Au-delà du langage négatif que l’on entend le plus souvent, la théologie de l’islam, est au fond, comme la chrétienne et la juive, une théologie inclusive. Cela veut dire que, sur le plan de la foi, l’islam est obligé de faire entrer plusieurs vérités chrétiennes et juives dans tout dialogue, pour chercher la vérité de l’enseignement de l’islam. Ici il y a un désir théologal profond, et l’enseignement musulman y consent : bien que les gens soient de religion différente, tous, aux yeux de Dieu, appartiennent à la même famille.

Et dans l’accomplissement de cette tâche familiale universelle, l’islam en tant que religion peut avoir un rôle très honorable et noble qui sera reconnu par tous les hommes. Au nom du même principe, il faut donc que les chrétiens adoptent une attitude concrète de dialogue et de communication :

– parler avec les musulmans voudra dire qu’il faut parler avec eux des problèmes que l’humanité affronte, comme la pauvreté, l’inculture, le sous-développement, l’injustice, la démocratie, le pluralisme. Ici apparaît de façon claire et vraie le concept musulman de l’humanité comme “khalifahtullah” et le concept chrétien de l’homme “image de Dieu”.
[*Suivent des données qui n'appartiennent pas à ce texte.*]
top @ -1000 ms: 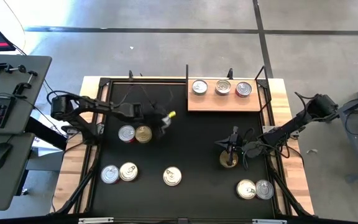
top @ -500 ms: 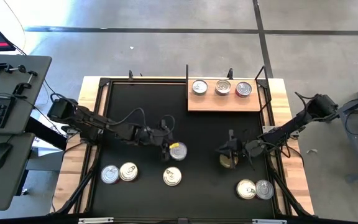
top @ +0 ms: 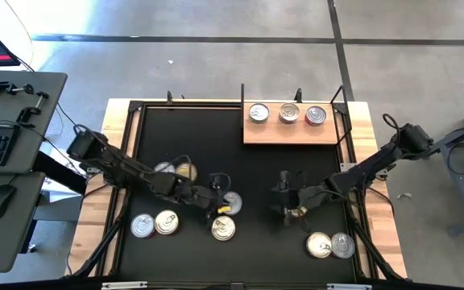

– pour accomplir cette noble tâche, il faut qu’il y ait, entre les fidèles des deux religions, une amitié humaine et une communauté de partage dans le souci des autres.

– le premier devoir de l’Eglise en milieu islamique n’est autre que de former des membres pour jouer un rôle si noble.

Conclusion

Les musulmans comme les chrétiens doivent faire effort pour vivre et travailler ensemble et contribuer à l’avènement d’une société humaine, qui vivra dans la paix et le bonheur (chrétiens) ou le Salam (musulman). Il nous faut certes reconnaître nos différences, mais reconnaître aussi avec courage notre ressemblance humaine, nous qui avons un engagement commun pour faire progresser les valeurs humaines universelles, sans regarder les différences de races, de religion, d’ethnie ou d’origine, car, tant chez les musulmans que chez les chrétiens, c’est la pratique religieuse qui est importante. Dans cette façon de penser, les différences qu’il y a entre nous ne doivent pas devenir des motifs de conflit, il faut au contraire qu’elles deviennent grâce pour le monde. Que ce mouvement de renouveau de l’islam ne soit plus considéré comme une menace, mais qu’il devienne pour nous tous une raison de mieux nous connaître.

Nous voyons des points communs chez les musulmans et chez les chrétiens pour vivre ensemble dans la paix et une mutuelle compréhension toujours plus forte. Bien plus, il y a chez les uns et les autres la même opposition à la tyrannie sous toutes ses formes. Ils mènent ensemble le même combat pour une société démocratique, pluraliste, dans un climat d’ouverture et libre de toute contrainte, ainsi que pour un juste partage des biens dans une libre économie de marché. Il reste encore beaucoup de choses que les chrétiens et les musulmans peuvent faire ensemble pour le bien de l’humanité.